Search for " 404 " -- That is, <space> 404 <space>. That will eliminate false matches on IP addresses and such.

Comparing several lines, with both successful (200-OK or 403-Not Modified) and unsuccessful (404-Not Found or 410-Gone) requests, should point you to the proper column.

Here are two typical Apache log lines. The first indicates success, while the second is a 404:

62.**.213.196 - - [04/May/2007:06:02:30] -0600] "GET /score.xls HTTP/1.0" 200 131411 "http://www.example.com/spreadsheet" "Mozilla/5.0 (Windows; U; Windows NT 5.1; en-GB; rv:1.8.0.11) Gecko/20070312 Firefox/1.5.0.11"

62.**.213.196 - - [04/May/2007:06:02:30] -0600] "GET /score.xls HTTP/1.0" 404 573 "http://www.example.com/spreadsheet" "Mozilla/5.0 (Windows; U; Windows NT 5.1; en-GB; rv:1.8.0.11) Gecko/20070312 Firefox/1.5.0.11"

In order, the fields shown here are:

    Client IP address or hostname
    Client identd (Remote user ID)
    Remote user (login name on your server)
    Time
    First line of client request header:
    . HTTP Method (GET, HEAD, POST, etc.)
    . Requested local URL-path.
    . Request Protocol
    Server response code (200, 404, etc.)
    Server response size (in bytes)
    HTTP referrer
    Client User-agent string (Firefox 1.5.0.11 on Win XP with British English language preference shown here)

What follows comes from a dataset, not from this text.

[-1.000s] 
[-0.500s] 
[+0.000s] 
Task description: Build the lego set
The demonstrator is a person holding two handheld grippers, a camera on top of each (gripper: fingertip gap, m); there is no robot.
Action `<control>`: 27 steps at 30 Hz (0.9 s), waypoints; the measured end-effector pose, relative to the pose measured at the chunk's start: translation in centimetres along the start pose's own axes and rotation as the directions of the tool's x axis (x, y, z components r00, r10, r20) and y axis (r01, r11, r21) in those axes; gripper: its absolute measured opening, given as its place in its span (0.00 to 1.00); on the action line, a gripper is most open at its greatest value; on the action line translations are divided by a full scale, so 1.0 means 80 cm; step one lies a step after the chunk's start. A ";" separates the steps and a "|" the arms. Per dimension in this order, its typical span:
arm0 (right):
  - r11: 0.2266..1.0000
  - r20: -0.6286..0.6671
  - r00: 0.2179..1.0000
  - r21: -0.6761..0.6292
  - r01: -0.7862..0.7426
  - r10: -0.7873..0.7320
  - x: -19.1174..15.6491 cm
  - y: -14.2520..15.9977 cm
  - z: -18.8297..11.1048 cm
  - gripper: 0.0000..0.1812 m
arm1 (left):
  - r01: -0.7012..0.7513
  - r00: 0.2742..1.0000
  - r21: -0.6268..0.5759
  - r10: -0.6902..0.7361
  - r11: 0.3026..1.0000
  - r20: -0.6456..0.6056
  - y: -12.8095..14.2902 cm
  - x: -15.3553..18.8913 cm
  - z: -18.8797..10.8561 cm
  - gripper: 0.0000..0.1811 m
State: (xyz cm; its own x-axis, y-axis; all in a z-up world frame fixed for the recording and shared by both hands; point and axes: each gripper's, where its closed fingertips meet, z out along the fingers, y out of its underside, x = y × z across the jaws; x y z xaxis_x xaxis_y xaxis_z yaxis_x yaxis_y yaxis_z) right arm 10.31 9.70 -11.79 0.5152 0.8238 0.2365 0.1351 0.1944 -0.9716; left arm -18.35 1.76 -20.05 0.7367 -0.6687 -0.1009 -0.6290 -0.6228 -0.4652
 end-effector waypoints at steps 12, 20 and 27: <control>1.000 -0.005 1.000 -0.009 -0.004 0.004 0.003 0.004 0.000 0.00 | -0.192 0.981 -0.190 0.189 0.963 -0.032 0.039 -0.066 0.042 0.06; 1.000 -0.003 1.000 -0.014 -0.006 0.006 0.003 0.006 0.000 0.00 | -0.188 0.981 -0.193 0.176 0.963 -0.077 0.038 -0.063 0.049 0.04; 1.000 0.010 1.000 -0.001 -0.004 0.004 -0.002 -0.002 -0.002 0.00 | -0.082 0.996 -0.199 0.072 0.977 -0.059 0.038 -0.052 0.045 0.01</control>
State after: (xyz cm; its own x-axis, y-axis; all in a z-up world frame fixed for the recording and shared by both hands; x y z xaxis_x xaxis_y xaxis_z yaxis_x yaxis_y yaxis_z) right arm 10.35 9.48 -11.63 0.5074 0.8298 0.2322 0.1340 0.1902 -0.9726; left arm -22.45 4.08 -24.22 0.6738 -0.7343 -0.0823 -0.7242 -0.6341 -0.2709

Windows servers also typically show response times, but as I said above, log formats vary quite a bit.

Jim

cgrantski

3:53 pm on May 4, 2007 (gmt 0)

WebmasterWorld Senior Member 10+ Year Member



Sound like you have IIS logs. Look for the field "sc-status". I believe this field is not turned on by default - you will have to go into the site's properties, to the logging area, and find the list of logged elements. The second tab in that screen is where this is (I think).

Broadway

8:21 pm on May 4, 2007 (gmt 0)

WebmasterWorld Senior Member 10+ Year Member Top Contributors Of The Month



Thanks to both of you. I did the search for other status codes like you suggested (304 , 404 , etc...) and found the common location in each line. And yes, it turned out that this information was held in the sc-status field. Thanks again.